Earley was assisted in the design of the District’s restructuring by a newly formed DPS Transformation Team, a group of 90-plus internal representatives and stakeholders who are participating in ongoing leadership training, being provided at no cost by the University of Michigan-Ross School of Business. The group, made up of teachers, principals, curriculum staff and District administrators, has already met for more than 75 hours over the last six weeks and provided invaluable insight that has helped shape the district’s plan for the future.

Since first being engaged during a two-and-a half day training off-site at the Michigan Ross School in April, the commitment of the Transformation Team has solidified and gotten stronger.

“The positivity surrounding the engagement of staff is really unprecedented,” said Alycia Meriwether, who is a member of the Strategy Team and the director of the DPS Office of Science. “A survey recently conducted of the Transformation Team shows that they truly feel that their input is visibly influencing the District’s restructuring and budget development.

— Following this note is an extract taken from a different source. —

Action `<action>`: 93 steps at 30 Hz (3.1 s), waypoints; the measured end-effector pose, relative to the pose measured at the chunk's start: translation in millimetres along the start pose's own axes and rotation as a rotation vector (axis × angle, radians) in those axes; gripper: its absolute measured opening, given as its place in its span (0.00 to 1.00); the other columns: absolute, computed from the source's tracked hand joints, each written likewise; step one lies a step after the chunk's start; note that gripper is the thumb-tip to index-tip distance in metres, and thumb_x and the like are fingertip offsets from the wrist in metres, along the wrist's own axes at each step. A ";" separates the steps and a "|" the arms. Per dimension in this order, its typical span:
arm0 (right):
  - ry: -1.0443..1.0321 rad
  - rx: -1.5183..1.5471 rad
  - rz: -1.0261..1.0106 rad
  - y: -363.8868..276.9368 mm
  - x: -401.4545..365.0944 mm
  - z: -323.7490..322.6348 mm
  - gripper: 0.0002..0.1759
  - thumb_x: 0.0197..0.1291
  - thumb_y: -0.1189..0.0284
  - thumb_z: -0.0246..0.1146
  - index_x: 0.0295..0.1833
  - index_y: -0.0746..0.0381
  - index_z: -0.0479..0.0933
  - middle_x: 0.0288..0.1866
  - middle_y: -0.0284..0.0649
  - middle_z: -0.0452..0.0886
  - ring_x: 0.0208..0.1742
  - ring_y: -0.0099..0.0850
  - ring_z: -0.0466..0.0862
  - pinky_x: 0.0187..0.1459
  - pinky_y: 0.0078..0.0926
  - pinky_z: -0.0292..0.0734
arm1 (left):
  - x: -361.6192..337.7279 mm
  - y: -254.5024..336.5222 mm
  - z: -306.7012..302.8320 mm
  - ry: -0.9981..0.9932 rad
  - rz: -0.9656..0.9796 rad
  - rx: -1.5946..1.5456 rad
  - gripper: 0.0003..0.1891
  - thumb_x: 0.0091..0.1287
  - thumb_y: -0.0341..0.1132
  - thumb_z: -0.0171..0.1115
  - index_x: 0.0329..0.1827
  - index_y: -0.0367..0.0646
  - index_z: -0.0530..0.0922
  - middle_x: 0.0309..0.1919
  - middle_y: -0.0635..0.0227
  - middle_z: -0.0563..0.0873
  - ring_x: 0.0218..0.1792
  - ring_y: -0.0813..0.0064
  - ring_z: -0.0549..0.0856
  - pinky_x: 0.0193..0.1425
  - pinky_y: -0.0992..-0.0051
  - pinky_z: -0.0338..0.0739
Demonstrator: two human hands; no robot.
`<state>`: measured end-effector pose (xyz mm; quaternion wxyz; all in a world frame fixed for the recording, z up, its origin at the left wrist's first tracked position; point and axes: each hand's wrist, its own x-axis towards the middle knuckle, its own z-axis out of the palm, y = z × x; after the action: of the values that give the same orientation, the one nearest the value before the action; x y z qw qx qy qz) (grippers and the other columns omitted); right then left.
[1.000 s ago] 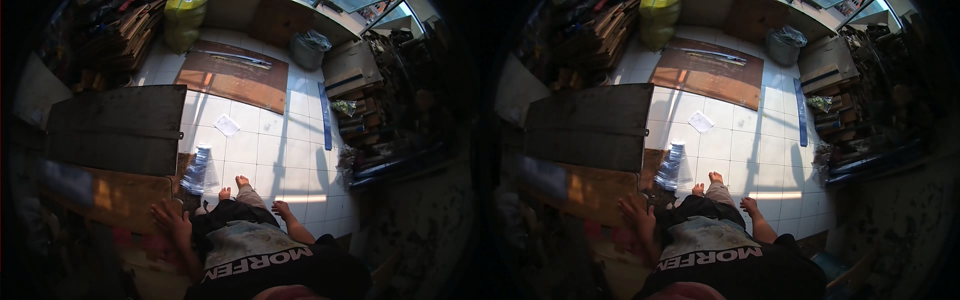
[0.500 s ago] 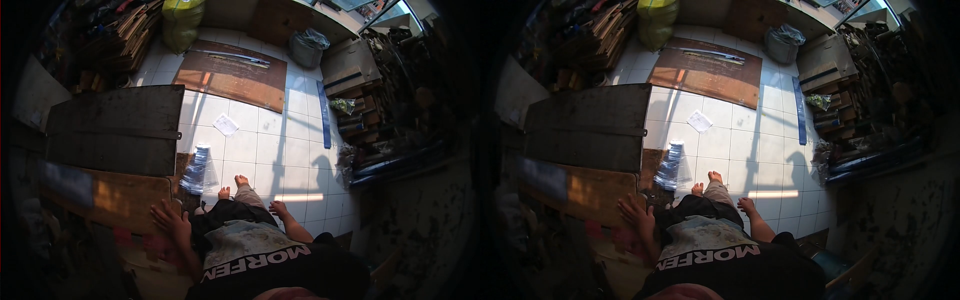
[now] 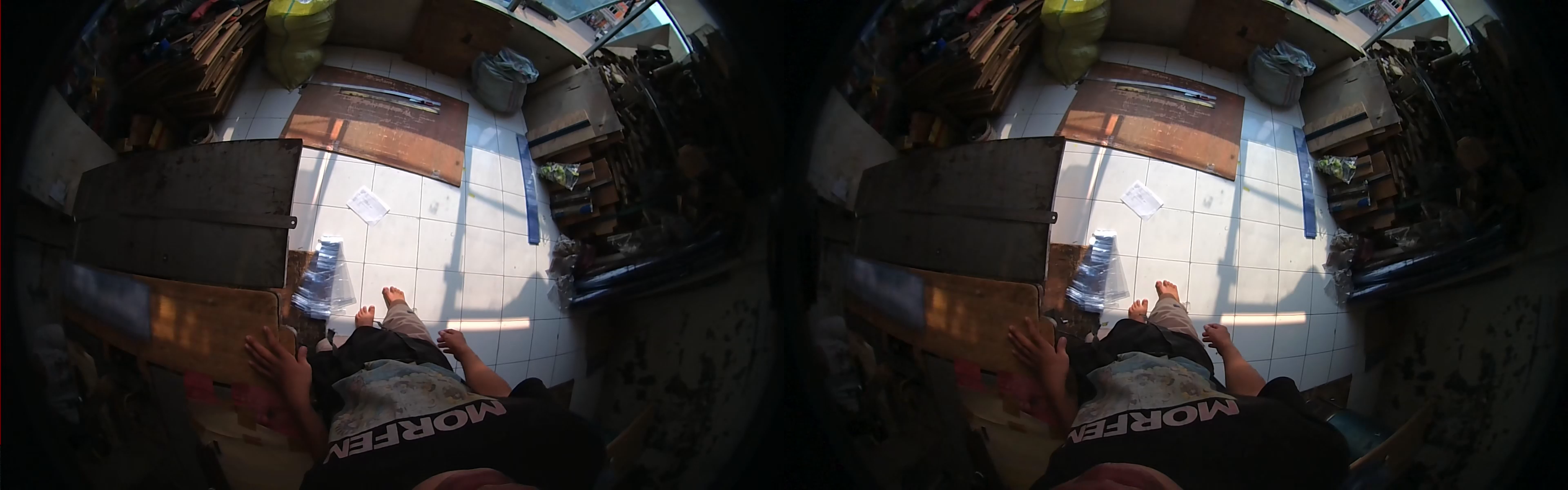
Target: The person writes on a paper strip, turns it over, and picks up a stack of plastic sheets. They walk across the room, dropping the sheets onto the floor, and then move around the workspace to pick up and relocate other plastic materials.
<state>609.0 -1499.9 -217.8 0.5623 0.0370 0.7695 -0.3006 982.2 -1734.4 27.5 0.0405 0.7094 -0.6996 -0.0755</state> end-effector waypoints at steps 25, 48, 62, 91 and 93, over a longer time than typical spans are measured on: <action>0.002 -0.015 0.009 -6.8 -1.9 2.8 0.19 0.60 0.58 0.58 0.51 0.57 0.72 0.38 0.37 0.79 0.37 0.31 0.81 0.37 0.34 0.73 | 1.1 2.7 -1.4 -0.028 -0.014 -0.045 0.49 0.52 0.41 0.68 0.73 0.47 0.45 0.71 0.40 0.40 0.71 0.42 0.43 0.72 0.49 0.44; -0.023 -0.001 -0.016 -10.6 -10.3 4.8 0.17 0.61 0.60 0.56 0.50 0.59 0.73 0.37 0.36 0.79 0.36 0.30 0.80 0.36 0.32 0.73 | 0.0 0.3 -2.9 -0.015 0.014 -0.035 0.47 0.53 0.42 0.68 0.72 0.45 0.48 0.70 0.39 0.43 0.71 0.41 0.46 0.72 0.51 0.46; -0.028 -0.008 0.002 -9.8 -8.8 8.0 0.18 0.61 0.60 0.56 0.51 0.60 0.72 0.38 0.37 0.79 0.36 0.30 0.79 0.37 0.32 0.73 | -0.3 -0.8 1.5 0.031 0.042 -0.058 0.48 0.52 0.42 0.68 0.72 0.46 0.48 0.70 0.40 0.43 0.71 0.41 0.46 0.72 0.50 0.46; -0.032 0.016 -0.008 -10.0 -7.0 4.6 0.19 0.61 0.60 0.57 0.53 0.61 0.72 0.37 0.39 0.80 0.29 0.29 0.80 0.30 0.28 0.74 | 1.5 3.1 -1.2 0.006 0.029 -0.023 0.47 0.53 0.42 0.67 0.72 0.45 0.47 0.70 0.40 0.43 0.71 0.42 0.46 0.72 0.52 0.46; -0.048 0.026 -0.012 -5.4 -3.0 4.5 0.21 0.61 0.61 0.57 0.54 0.62 0.72 0.39 0.41 0.80 0.28 0.30 0.79 0.29 0.28 0.74 | 1.4 3.4 -1.7 0.006 0.029 -0.026 0.47 0.53 0.42 0.67 0.72 0.45 0.47 0.70 0.40 0.43 0.71 0.42 0.46 0.72 0.52 0.46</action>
<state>611.8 -1505.7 -213.7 0.5783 0.0324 0.7519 -0.3150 979.2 -1735.9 29.6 0.0529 0.6988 -0.7086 -0.0819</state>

This builds employee morale and helps ensure that the changes being made will be sustainable.”

Earley is committed to maintaining the engagement of not only the Transformation Team, but the entire employee base of Detroit Public Schools.

“I am convinced now, even more than when I first began this journey six months ago, that DPS will be able to transform itself into a high-performing, efficient and effective education service provider in Detroit,” said Earley. “We have set a solid course for how DPS should look and how it can and will move forward. Failure is not an option. The future of Detroit’s children, and in turn the future of our city, state and region, is depending on us getting this done right.”